**HOW TO COMPLETE THIS TASK:** Your task is to show every line in the listing below that includes "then".

**MATERIAL FOR THE TASK:**
- - - - - - -

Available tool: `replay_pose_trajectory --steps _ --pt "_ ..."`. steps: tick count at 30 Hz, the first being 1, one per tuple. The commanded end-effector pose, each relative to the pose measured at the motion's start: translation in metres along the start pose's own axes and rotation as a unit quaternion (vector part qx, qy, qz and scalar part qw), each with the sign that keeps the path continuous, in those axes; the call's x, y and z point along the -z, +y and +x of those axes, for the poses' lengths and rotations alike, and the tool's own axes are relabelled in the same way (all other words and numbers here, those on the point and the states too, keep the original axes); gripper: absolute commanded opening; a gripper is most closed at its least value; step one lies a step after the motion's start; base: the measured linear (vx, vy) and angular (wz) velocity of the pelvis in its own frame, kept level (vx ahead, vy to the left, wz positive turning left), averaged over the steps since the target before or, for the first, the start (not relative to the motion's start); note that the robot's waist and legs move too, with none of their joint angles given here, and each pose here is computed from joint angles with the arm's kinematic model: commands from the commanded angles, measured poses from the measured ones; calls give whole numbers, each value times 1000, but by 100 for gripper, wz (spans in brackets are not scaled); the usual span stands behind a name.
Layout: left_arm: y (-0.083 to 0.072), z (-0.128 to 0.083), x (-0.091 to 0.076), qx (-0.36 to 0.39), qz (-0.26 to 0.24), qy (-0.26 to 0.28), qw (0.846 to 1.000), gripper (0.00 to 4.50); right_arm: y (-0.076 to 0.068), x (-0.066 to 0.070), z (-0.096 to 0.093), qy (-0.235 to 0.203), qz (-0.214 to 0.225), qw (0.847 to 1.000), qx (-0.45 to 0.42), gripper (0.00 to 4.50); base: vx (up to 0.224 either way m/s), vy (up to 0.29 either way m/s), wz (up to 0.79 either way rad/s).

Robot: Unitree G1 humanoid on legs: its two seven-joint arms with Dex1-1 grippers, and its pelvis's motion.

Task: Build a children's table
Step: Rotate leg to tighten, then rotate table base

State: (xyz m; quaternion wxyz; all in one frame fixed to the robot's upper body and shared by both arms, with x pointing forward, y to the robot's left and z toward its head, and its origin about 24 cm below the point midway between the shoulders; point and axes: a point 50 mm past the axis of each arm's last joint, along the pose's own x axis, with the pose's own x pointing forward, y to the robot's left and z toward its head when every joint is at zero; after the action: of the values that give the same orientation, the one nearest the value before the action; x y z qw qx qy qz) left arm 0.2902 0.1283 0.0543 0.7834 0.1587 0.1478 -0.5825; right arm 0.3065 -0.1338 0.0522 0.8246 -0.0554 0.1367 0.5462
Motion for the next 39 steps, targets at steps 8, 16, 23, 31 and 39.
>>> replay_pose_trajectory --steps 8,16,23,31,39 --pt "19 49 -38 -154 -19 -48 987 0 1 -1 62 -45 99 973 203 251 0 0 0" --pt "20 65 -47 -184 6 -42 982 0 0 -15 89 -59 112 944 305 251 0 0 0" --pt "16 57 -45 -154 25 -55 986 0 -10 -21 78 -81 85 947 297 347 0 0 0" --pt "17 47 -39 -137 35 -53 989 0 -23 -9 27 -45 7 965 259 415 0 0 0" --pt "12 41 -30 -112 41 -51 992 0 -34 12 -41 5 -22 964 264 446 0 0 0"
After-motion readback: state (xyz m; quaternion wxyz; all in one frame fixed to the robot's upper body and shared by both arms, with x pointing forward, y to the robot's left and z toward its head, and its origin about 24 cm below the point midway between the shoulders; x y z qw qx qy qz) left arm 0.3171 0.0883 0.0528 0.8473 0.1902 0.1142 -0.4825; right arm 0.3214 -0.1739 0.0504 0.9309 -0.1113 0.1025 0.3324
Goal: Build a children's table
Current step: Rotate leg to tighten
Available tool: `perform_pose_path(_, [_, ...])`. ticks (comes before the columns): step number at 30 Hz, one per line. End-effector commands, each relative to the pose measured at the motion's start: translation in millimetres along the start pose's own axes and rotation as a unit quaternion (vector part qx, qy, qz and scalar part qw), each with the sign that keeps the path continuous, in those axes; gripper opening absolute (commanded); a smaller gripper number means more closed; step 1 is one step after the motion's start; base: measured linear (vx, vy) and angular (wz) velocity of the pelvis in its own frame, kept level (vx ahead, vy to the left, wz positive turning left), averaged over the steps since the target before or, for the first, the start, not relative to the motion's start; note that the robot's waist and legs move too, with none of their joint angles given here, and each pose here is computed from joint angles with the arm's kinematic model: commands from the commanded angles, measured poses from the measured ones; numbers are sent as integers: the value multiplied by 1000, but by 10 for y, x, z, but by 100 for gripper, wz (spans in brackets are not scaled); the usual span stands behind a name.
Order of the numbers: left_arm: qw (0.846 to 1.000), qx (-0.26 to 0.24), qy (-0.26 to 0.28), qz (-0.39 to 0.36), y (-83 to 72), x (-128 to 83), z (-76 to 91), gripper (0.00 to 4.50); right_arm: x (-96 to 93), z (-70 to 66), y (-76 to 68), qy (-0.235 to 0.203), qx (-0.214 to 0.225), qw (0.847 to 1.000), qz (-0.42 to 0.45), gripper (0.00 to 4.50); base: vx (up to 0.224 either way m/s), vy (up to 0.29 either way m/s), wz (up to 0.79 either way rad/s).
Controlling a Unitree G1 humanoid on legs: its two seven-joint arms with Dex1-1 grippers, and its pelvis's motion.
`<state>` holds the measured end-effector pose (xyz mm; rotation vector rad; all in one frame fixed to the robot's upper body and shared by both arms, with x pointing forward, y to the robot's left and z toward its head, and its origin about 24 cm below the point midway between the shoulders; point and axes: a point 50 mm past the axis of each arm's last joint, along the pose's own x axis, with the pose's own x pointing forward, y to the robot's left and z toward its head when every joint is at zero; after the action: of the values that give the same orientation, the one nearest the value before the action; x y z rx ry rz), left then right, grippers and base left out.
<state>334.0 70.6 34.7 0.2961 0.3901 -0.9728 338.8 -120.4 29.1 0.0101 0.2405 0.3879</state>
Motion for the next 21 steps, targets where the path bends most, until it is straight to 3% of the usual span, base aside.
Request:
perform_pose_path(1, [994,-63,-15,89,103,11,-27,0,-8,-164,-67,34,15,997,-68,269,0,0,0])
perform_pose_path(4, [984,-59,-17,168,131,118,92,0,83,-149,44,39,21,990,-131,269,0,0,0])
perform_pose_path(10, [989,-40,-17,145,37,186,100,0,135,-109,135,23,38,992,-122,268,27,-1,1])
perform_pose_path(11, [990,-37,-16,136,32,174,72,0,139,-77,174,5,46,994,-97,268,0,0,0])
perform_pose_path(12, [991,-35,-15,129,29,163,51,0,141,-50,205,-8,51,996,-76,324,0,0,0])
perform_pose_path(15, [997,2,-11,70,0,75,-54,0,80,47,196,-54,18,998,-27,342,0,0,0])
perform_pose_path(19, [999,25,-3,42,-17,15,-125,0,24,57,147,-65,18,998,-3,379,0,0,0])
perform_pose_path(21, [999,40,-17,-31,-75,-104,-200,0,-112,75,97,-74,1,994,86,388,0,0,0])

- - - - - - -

**SOLUTION FOR THIS TASK:**
Step: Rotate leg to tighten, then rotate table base
`<state>` holds the measured end-effector pose (xyz mm; rotation vector rad; all in one frame fixed to the robot's upper body and shared by both arms, with x pointing forward, y to the robot's left and z toward its head, and its origin about 24 cm below the point midway between the shoulders; point and axes: a point 50 mm past the axis of each arm's last joint, along the pose's own x axis, with the pose's own x pointing forward, y to the robot's left and z toward its head when every joint is at zero; after the action: of the values that give the same orientation, the one nearest the value before the action; x y z rx ry rz), left then right, grippers and base left out.

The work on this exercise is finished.